Monday, June 13, 2011

Reading on Monday, June 13th

Education is important for class mobility. However, class inequality prevents everyone from attaining opportunities to move upward through education. Having advanced education in certain elite groups creates certain social ties with other rich and elite people; those social networks are supportive for their special and professional careers. The children in the upper class enjoy inherently advanced educational opportunities from their parents. According to Shamus Khan in chapter six of his book, "Getting in: How Elite Schools Play the College Game," most high school students in the elite boarding schools have exceptional advantages due to their parents’ wealth. Those students who attend top colleges are privileged by their elite environment. With their economical affluence, students develop their unique characters and have various experiences throughout special and expensive leisure and other social activities that are not provided to lower- and middle-class students because of their parents’ insufficient budgets. Throughout those special experiences, they received higher chances to be admitted to top colleges. Rich students "can draw upon the social, cultural, and symbolic resources they develop within one elite institution in order to gain access to another" (21). Because of those unequally-distributed educational opportunities for the upper class, the education sometimes creates larger gaps between the rich and the poor.

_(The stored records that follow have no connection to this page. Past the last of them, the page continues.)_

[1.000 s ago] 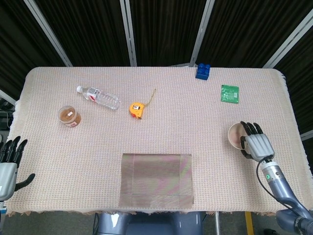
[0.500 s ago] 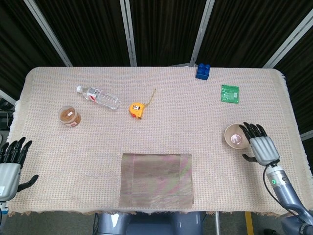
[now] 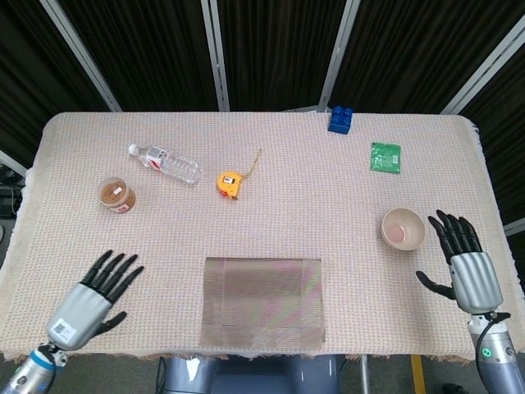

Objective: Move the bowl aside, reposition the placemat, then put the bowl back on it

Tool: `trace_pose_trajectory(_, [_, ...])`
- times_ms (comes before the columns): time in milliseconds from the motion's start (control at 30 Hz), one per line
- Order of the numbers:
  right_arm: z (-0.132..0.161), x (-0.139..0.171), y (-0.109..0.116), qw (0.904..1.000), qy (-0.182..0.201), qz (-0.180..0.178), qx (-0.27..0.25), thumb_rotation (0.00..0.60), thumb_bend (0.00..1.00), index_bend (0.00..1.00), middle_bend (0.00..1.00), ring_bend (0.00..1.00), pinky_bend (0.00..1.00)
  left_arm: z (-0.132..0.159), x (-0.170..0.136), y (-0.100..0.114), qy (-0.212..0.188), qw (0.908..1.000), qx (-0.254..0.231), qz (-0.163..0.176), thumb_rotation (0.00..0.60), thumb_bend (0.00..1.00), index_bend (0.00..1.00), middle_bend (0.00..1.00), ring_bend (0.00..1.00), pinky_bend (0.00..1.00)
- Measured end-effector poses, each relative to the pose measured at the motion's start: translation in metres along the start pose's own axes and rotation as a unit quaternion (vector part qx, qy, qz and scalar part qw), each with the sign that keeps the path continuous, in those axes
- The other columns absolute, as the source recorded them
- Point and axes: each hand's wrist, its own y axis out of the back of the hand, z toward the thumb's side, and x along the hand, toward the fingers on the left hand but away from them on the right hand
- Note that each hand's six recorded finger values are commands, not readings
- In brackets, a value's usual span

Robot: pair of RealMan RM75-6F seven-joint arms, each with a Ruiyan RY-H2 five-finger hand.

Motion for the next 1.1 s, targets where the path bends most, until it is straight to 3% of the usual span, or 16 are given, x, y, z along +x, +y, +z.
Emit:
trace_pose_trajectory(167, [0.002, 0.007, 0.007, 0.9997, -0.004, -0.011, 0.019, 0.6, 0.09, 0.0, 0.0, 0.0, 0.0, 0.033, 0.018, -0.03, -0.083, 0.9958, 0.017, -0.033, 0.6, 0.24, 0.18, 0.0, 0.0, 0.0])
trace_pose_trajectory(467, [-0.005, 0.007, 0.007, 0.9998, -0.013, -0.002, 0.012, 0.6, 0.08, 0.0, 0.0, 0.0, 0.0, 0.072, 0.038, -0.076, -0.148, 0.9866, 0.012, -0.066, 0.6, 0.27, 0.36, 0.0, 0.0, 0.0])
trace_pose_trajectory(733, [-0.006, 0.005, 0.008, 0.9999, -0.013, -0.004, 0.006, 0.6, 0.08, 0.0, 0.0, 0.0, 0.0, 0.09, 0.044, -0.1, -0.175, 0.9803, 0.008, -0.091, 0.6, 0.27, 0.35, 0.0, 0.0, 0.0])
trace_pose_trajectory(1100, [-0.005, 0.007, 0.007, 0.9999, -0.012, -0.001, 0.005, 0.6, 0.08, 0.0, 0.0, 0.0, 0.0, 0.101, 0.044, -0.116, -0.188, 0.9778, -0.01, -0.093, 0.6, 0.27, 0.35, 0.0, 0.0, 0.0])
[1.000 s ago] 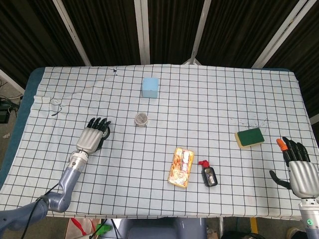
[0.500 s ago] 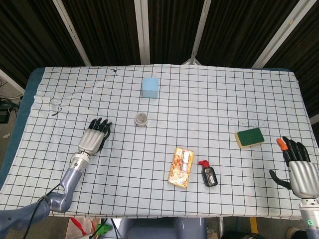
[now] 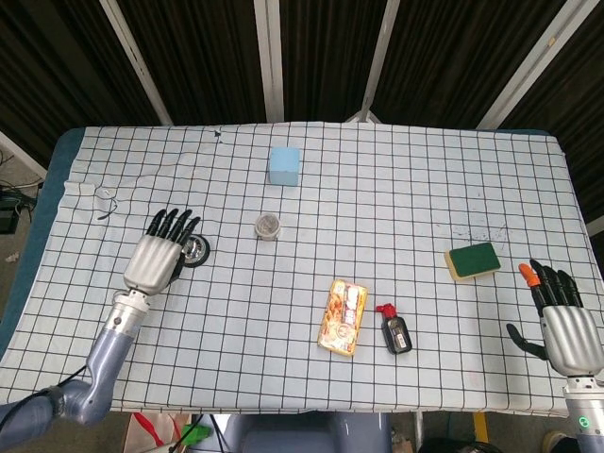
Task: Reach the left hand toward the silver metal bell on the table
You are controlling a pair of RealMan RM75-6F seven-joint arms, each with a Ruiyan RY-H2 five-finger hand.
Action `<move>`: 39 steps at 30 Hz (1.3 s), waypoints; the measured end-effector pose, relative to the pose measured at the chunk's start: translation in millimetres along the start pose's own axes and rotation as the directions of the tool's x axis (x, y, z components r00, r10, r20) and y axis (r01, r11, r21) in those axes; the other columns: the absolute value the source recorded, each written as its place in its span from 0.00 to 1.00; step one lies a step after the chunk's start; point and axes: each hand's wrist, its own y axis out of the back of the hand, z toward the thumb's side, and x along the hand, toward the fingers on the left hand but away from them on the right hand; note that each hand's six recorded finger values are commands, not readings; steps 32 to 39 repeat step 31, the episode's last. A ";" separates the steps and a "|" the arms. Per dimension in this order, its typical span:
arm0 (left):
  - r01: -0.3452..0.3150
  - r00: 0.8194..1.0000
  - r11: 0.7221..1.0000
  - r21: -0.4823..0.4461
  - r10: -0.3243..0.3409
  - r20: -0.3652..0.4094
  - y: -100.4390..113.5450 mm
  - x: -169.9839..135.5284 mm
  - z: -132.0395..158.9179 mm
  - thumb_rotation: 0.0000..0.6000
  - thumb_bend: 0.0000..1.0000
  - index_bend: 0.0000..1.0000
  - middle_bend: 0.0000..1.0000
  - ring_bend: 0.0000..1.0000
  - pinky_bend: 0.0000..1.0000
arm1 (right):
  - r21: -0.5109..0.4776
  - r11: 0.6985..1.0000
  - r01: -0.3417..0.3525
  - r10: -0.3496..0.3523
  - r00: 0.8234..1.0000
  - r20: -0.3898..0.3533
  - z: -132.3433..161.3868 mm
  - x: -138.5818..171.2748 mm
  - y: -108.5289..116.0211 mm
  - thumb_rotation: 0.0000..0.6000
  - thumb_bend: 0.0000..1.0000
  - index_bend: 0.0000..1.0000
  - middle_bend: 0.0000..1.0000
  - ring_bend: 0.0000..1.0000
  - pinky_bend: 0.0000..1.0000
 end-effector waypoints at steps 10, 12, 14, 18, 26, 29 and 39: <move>-0.027 0.964 0.999 -0.025 0.019 -0.264 26.0 -131.7 -75.5 1.00 0.83 0.05 0.03 0.00 0.01 | 0.000 1.000 -0.006 0.006 1.000 -0.019 6.5 1.8 -1.4 1.00 0.30 0.07 0.00 0.02 0.00; -0.021 0.954 0.999 -0.038 0.009 -0.300 28.0 -152.2 -85.3 1.00 0.83 0.05 0.03 0.00 0.01 | 0.002 1.000 -0.007 0.007 1.000 -0.022 7.8 2.1 -1.8 1.00 0.30 0.07 0.00 0.02 0.00; -0.025 0.946 0.997 -0.069 0.001 -0.325 28.1 -163.7 -90.6 1.00 0.83 0.05 0.03 0.00 0.01 | 0.004 1.000 -0.009 0.009 1.000 -0.023 8.6 2.4 -2.3 1.00 0.31 0.07 0.00 0.02 0.00; -0.015 0.928 0.993 -0.115 -0.029 -0.372 23.7 -180.2 -102.1 1.00 0.83 0.05 0.03 0.00 0.01 | 0.008 1.000 -0.015 0.015 1.000 -0.024 9.5 2.4 -3.8 1.00 0.31 0.07 0.00 0.02 0.00; -0.048 0.951 0.993 -0.109 0.012 -0.309 26.7 -174.8 -102.9 1.00 0.83 0.05 0.04 0.00 0.01 | 0.007 1.000 -0.012 0.012 1.000 -0.025 9.7 1.6 -3.6 1.00 0.31 0.07 0.00 0.02 0.00; -0.065 0.960 0.993 -0.100 0.035 -0.277 27.5 -171.5 -101.4 1.00 0.83 0.05 0.04 0.00 0.01 | 0.005 1.000 -0.011 0.011 1.000 -0.026 10.0 0.1 -3.7 1.00 0.31 0.07 0.00 0.02 0.00; -0.077 0.964 0.992 -0.099 0.049 -0.262 27.3 -170.1 -101.8 1.00 0.83 0.05 0.04 0.00 0.01 | 0.008 1.000 -0.012 0.012 1.000 -0.025 9.2 -0.7 -4.3 1.00 0.31 0.07 0.00 0.02 0.00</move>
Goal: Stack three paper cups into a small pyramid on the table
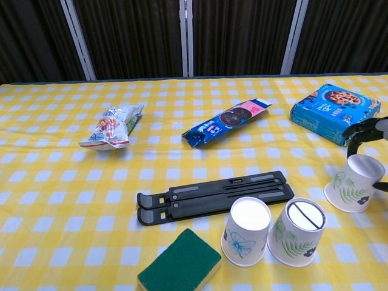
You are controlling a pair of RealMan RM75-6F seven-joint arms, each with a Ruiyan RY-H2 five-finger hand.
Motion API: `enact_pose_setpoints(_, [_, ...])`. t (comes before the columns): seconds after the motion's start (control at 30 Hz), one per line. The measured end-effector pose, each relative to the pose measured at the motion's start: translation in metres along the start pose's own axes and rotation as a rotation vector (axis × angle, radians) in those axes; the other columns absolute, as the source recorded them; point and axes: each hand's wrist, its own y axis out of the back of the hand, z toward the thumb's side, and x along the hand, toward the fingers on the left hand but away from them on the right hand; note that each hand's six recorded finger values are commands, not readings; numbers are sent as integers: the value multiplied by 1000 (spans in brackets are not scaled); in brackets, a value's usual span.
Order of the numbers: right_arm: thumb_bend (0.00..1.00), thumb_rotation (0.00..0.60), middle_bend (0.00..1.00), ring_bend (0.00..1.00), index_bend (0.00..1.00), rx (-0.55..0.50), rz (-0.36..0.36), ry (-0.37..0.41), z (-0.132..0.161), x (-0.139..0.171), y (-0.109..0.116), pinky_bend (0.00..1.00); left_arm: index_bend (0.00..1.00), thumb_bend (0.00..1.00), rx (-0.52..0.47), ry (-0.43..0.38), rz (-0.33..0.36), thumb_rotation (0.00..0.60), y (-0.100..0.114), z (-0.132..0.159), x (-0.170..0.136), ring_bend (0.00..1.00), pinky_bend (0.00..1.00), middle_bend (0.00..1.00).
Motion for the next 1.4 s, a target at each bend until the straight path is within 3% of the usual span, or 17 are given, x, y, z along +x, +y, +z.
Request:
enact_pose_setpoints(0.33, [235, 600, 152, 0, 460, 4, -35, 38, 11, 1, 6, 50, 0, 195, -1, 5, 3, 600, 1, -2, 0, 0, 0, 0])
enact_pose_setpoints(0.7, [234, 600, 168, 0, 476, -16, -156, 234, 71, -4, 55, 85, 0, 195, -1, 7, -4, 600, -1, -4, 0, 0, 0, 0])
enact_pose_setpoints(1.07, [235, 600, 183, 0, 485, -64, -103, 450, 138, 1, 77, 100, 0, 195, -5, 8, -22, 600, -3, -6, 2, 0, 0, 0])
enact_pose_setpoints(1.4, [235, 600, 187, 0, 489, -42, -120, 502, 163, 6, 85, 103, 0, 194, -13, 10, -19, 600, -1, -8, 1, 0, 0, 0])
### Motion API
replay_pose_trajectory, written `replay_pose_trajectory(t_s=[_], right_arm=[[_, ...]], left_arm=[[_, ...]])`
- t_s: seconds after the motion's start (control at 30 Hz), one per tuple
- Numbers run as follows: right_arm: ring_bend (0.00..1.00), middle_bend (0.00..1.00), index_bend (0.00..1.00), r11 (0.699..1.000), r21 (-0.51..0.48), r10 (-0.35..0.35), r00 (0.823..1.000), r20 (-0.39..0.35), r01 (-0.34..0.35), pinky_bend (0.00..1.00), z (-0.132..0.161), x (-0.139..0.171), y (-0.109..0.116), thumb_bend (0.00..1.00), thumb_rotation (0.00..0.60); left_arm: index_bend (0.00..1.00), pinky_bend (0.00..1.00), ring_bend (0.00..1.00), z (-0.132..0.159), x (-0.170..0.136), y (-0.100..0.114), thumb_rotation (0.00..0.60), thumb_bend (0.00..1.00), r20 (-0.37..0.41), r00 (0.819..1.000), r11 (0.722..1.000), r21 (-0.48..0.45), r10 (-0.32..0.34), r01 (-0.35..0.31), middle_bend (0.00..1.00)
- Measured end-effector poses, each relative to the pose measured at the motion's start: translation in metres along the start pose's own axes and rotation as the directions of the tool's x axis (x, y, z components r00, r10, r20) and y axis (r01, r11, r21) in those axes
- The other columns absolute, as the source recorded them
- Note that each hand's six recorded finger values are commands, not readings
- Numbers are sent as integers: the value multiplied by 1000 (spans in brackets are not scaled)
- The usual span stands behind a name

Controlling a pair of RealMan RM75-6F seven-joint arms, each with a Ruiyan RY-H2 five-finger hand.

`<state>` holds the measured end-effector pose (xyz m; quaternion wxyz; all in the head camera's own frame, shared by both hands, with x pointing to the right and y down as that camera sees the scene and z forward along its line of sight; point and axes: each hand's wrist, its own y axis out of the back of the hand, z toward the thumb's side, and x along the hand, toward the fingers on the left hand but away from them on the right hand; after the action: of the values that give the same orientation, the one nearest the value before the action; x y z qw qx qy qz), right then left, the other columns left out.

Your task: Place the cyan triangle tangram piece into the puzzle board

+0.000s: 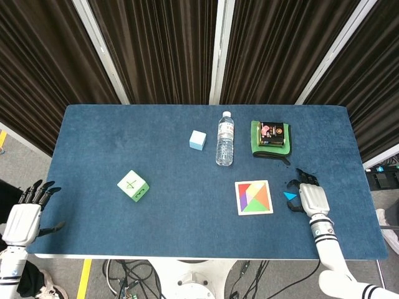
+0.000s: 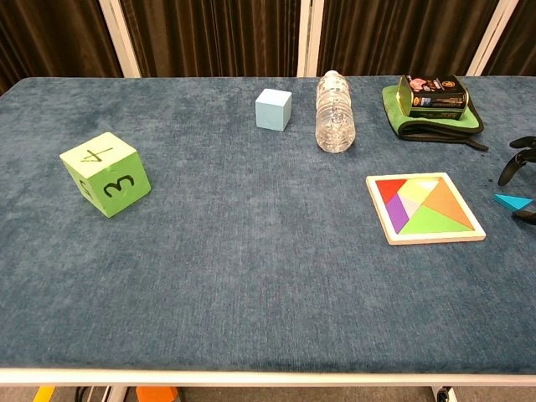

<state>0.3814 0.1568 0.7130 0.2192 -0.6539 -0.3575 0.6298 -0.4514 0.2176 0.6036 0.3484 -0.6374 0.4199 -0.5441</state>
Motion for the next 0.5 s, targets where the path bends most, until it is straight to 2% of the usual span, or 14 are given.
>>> replay_pose_trajectory(t_s=[0.5], right_arm=[[0,0,406,1000,13,6,1000,11,-6,0,-1,-2,0,241,600]], left_arm=[[215,128,12,0,0,-1,600,0,0,1000,1000,1,-2,2,124]])
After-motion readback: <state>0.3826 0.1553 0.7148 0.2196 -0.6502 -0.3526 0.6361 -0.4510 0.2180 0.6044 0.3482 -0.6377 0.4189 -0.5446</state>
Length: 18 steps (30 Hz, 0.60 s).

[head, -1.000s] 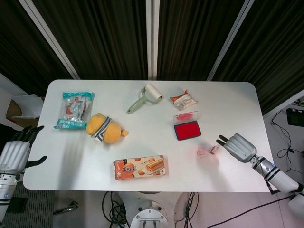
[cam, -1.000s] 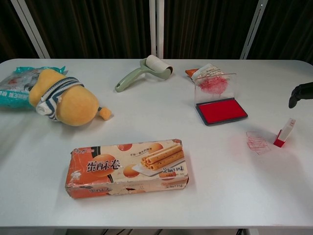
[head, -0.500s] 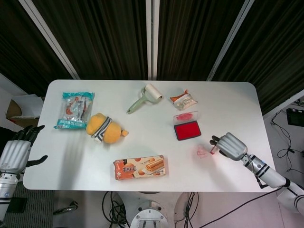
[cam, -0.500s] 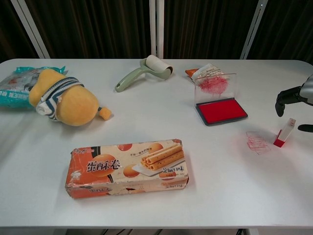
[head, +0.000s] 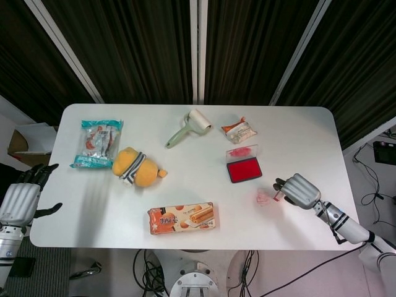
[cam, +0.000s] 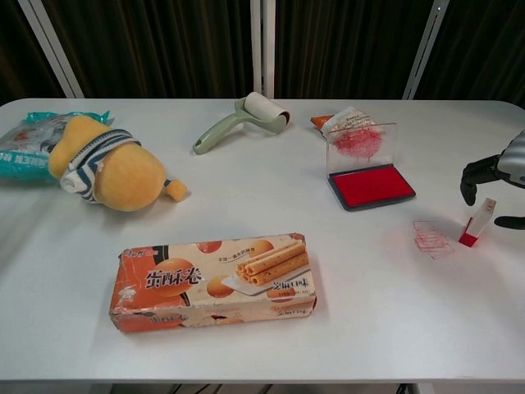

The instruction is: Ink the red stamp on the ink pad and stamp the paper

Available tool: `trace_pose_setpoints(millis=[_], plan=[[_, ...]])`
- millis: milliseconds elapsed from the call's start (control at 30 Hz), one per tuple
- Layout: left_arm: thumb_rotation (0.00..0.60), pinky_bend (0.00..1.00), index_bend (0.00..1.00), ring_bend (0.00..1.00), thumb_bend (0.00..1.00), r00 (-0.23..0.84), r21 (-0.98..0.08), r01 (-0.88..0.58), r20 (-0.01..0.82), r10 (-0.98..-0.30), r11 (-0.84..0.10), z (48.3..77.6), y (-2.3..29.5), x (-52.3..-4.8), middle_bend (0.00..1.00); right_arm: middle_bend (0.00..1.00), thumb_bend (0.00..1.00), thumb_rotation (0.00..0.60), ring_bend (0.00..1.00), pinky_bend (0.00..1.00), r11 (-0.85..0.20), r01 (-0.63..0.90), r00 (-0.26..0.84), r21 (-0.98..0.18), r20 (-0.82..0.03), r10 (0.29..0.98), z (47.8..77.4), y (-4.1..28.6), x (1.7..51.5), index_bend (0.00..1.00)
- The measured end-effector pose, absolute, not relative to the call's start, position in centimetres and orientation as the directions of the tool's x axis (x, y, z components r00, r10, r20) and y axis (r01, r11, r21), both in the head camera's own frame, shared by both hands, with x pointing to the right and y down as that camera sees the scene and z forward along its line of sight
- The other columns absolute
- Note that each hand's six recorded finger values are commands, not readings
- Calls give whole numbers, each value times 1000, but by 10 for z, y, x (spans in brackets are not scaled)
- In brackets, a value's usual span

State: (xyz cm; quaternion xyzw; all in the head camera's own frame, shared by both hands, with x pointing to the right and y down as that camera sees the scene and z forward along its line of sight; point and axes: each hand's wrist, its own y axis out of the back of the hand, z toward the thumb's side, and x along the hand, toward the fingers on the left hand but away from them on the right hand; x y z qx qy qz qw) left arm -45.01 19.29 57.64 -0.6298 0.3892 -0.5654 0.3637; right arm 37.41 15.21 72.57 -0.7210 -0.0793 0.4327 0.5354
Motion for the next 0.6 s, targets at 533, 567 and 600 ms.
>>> trace_pose_setpoints(millis=[533,567,600], plan=[[600,210,131,118,120,50,-898,-75,430,-901,-433,576,193,-452,183,433,242,600,782,1000,-438,-345,613,-830,-553,565,739,155,370,490],[600,210,131,118,121,51,-898,-75,430,-901,-433,576,193,-452,183,436,242,600,782,1000,-439,-345,613,-830,-553,565,739,155,370,494],[600,210,131,119,121,51,-898,-75,431,-901,-433,576,193,-452,183,442,242,600,782,1000,-439,-344,612,-830,-553,565,739,156,370,501]])
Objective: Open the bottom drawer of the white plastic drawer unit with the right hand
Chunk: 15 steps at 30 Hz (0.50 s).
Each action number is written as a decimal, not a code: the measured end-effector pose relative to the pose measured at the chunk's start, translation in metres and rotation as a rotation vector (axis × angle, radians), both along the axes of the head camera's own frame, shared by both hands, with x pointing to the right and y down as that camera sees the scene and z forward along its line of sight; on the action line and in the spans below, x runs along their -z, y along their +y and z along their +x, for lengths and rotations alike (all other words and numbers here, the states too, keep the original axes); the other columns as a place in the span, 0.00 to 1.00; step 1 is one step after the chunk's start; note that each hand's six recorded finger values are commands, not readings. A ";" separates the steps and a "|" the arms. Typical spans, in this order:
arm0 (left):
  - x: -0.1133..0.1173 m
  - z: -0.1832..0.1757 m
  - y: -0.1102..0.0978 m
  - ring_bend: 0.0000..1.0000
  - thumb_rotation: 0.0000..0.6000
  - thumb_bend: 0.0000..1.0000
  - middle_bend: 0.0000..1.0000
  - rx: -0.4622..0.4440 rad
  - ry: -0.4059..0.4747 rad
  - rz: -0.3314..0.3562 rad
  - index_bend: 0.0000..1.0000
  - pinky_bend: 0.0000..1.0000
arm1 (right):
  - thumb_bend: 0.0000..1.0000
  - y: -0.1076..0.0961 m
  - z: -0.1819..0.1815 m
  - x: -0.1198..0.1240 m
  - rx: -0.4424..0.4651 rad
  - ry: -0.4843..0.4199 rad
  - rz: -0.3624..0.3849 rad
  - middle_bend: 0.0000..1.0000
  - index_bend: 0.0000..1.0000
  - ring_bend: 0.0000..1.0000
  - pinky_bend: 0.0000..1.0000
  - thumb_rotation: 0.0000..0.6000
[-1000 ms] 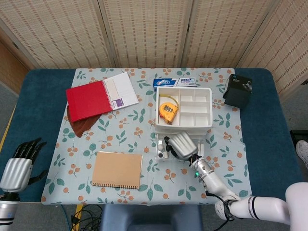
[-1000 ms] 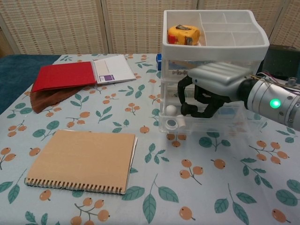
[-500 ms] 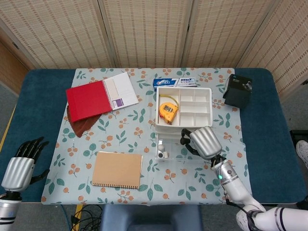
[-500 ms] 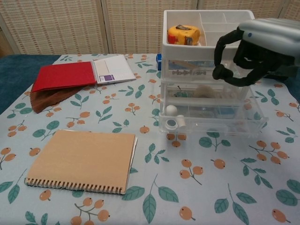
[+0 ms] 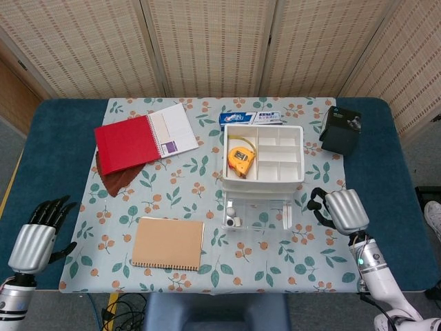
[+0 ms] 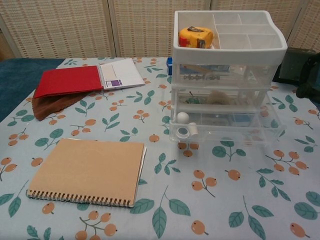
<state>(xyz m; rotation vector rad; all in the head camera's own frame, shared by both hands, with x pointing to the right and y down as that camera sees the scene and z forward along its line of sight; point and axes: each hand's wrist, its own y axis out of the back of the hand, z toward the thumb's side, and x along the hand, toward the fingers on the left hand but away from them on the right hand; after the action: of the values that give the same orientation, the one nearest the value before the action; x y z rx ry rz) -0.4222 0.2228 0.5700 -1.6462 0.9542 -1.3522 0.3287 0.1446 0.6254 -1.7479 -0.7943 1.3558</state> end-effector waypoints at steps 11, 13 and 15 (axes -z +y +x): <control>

Upward mobility through higher education many times does not work for people from poor families because of the poor quality of their child-rearing. In the article "Up from the Holler: Living in Two Worlds, at Home in Neither," the author Tamar Lewin talks about unequal life chances for the people in the lower socioeconomic groups. In the article, Della Mae Justice, who was born in a poor family, had difficult times during her childhood. Her life was miserable under poverty and lack of support from the adults in her life. However, she could move upward through advanced child-rearing from her cousin. The parent’s child-rearing, which includes providing proper education to the children, is essential for upward mobility. Education is the foundation of advanced life qualities. Education offers higher probabilities of obtaining superior social ties, professional occupations, and wealth. Because of social inequality, the unequal opportunities for education lead to more unevenly-distributed wealth in society.